The Company operates as one business segment with operating activities
related to exploration, development and production of oil and natural
gas in the U.S. Gulf Coast region, primarily onshore in Louisiana and
Mississippi.
Principles of Reporting and Consolidation
The consolidated financial statements herein have been prepared in
accordance with generally accepted accounting principles ("GAAP") in
the United States and include the accounts of the Company and its
subsidiaries, all of which are wholly-owned. Prior to the Company's
move of its corporate domicile from Canada to the United States as a
Delaware corporation, the Company's financial statements were prepared
in accordance with Canadian GAAP rather than United States GAAP. No
adjustments to the financial statements were necessary for the switch
to U.S. GAAP from Canadian GAAP, as there were no differences between
the two accounting methods that impacted the Company's financial
statements for the years presented herein.
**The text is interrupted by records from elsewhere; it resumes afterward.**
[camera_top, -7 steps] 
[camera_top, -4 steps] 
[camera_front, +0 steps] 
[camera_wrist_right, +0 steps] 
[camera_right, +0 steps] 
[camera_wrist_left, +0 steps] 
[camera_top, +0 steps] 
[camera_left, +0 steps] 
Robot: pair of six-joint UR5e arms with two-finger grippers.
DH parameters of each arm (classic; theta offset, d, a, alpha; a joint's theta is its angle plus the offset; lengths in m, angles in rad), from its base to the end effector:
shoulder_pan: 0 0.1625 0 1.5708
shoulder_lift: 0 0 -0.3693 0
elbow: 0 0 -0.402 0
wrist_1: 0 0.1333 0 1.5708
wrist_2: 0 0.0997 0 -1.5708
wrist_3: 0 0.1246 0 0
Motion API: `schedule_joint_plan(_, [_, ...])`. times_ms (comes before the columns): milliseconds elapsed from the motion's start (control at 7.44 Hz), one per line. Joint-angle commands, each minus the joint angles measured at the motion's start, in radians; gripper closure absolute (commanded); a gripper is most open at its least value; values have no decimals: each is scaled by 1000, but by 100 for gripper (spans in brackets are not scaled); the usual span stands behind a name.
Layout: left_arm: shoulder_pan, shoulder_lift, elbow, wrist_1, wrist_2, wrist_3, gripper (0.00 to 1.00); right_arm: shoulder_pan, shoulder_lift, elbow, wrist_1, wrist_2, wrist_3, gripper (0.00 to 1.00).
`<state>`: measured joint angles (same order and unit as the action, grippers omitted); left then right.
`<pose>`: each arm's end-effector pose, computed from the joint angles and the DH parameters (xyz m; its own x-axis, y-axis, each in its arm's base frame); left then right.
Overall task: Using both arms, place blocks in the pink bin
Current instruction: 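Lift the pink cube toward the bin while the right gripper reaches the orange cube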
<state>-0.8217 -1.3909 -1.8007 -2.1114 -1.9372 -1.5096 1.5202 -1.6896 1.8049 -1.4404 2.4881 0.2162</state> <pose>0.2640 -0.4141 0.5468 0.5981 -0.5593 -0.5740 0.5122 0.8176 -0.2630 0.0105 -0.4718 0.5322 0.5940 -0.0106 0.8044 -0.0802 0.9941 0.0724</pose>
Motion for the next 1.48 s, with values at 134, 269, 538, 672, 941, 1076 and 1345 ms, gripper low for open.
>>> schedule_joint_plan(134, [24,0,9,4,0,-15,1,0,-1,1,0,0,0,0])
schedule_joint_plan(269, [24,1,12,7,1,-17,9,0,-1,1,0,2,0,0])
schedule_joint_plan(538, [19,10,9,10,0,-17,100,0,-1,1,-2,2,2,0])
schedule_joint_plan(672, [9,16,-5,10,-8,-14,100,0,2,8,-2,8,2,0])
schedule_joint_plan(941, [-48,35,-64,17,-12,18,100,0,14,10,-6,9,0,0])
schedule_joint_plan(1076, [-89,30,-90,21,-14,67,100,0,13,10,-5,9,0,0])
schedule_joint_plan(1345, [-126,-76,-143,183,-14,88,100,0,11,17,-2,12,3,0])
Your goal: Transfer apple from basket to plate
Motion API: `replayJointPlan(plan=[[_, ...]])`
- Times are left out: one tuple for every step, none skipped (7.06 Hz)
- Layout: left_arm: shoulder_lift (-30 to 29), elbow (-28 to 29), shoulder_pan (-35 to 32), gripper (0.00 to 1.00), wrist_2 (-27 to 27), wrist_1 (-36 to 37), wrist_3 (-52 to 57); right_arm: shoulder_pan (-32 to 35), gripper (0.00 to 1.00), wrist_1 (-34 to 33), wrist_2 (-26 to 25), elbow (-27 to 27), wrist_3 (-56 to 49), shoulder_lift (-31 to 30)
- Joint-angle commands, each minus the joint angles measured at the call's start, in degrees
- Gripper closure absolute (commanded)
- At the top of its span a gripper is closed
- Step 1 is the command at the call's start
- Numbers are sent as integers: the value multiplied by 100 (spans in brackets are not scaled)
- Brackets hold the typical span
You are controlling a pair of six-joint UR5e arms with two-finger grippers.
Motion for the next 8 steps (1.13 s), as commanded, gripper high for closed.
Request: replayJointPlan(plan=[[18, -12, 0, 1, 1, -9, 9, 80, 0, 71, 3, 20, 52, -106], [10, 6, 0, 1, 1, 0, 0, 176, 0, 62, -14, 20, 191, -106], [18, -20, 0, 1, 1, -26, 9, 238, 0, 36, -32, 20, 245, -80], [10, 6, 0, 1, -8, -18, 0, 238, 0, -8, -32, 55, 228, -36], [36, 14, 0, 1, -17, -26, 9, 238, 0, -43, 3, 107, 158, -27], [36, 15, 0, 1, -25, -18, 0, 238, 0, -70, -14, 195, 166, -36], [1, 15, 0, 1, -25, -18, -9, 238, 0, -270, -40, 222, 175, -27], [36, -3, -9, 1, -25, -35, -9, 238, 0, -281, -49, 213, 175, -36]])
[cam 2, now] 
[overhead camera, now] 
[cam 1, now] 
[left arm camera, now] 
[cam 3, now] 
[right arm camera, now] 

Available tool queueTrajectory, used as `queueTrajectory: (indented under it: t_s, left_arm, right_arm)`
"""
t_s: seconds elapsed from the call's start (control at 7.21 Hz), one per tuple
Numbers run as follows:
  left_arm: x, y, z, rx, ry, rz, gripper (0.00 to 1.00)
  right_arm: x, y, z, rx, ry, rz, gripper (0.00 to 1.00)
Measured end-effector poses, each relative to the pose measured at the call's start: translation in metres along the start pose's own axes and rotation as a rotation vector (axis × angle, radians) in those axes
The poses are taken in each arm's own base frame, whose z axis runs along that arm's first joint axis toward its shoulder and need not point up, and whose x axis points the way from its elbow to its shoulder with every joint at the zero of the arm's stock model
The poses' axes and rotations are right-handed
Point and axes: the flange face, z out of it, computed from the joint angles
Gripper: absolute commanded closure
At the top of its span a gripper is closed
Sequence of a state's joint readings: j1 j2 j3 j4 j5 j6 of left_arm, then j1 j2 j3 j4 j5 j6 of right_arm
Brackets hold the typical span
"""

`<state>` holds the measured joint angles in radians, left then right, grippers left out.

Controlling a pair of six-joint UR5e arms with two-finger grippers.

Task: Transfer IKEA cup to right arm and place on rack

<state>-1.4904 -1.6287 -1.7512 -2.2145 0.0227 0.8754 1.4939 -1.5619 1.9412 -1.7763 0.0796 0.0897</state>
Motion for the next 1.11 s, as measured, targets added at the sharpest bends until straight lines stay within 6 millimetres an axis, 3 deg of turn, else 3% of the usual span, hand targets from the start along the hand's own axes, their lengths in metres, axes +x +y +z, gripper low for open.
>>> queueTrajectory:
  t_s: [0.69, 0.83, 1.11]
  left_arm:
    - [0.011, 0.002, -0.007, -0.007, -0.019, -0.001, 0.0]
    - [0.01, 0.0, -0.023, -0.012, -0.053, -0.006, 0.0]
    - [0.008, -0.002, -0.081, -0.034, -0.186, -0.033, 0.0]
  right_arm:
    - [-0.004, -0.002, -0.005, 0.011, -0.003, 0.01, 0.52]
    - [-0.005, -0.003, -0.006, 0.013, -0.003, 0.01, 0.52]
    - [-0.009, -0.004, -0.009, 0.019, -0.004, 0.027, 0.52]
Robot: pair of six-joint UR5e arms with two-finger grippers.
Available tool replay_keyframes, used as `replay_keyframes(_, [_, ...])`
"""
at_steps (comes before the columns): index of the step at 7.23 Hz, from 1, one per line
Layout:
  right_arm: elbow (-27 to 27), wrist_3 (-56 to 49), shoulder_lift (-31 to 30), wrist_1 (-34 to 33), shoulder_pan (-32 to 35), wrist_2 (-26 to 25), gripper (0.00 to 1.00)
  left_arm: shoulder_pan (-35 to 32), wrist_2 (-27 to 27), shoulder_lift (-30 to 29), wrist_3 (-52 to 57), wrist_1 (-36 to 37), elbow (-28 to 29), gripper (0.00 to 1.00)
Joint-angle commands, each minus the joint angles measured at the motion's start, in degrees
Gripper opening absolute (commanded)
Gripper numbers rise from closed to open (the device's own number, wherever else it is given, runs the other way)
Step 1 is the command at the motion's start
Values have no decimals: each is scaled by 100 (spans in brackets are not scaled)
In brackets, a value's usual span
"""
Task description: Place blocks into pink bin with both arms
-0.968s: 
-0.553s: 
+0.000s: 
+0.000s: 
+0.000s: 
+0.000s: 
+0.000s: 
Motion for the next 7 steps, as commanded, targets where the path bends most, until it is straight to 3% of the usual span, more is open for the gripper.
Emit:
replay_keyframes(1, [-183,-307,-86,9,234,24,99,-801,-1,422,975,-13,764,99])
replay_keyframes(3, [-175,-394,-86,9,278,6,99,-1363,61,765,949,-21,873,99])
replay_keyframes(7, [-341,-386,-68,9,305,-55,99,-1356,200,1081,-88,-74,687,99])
All material intercompany
balances and transactions have been eliminated.
Oil and Natural Gas Operations
A) CAPITALIZED COSTS. The Company follows the full-cost method of
accounting for oil and natural gas properties. Under this method, all
costs related to acquisitions, exploration and development of oil and
natural gas reserves are capitalized and accumulated in a single cost
center representing the Company's activities undertaken exclusively in
the United States. Such costs include lease acquisition costs,
geological and geophysical expenditures, lease rentals on undeveloped
properties, costs of drilling both productive and non-productive wells
and general and administrative expenses directly related to exploration
and development activities and do not include any costs related to
production, general corporate overhead or similar activities. Proceeds
received from disposals are credited against accumulated costs except
when the sale represents a significant disposal of reserves, in which
case a gain or loss is recognized.
Page 50
<PAGE>
Notes to Consolidated Financial Statements
Years Ended December 31, 1999, 1998 and 1997
B) DEPLETION AND DEPRECIATION. The costs capitalized, including
production equipment, are depleted or depreciated on the unit-of-
production method, based on proved oil and natural gas reserves as
determined by independent petroleum engineers. Oil and natural gas
reserves are converted to equivalent units based upon the relative
energy content which is six thousand cubic feet of natural gas to one
barrel of crude oil.
C) SITE RECLAMATION. Estimated future costs of well abandonment and
site reclamation, including the removal of production facilities at the
end of their useful life, are provided for on a unit-of-production
basis. Costs are based on engineering estimates of the anticipated
method and extent of site restoration, valued at year-end prices, net
of estimated salvage value, and in accordance with the current
legislation and industry practice. The annual provision for future
site reclamation costs is included in depletion and depreciation
expense.
D) CEILING TEST. The net capitalized costs of oil and gas properties
are limited to the lower of unamortized cost or the cost center
ceiling. The cost center ceiling is defined as the sum of (i) the
present value of estimated future net revenues from proved reserves
(discounted at 10%), based on unescalated year-end oil and natural gas
prices; (ii) plus the cost of properties not being amortized; (iii)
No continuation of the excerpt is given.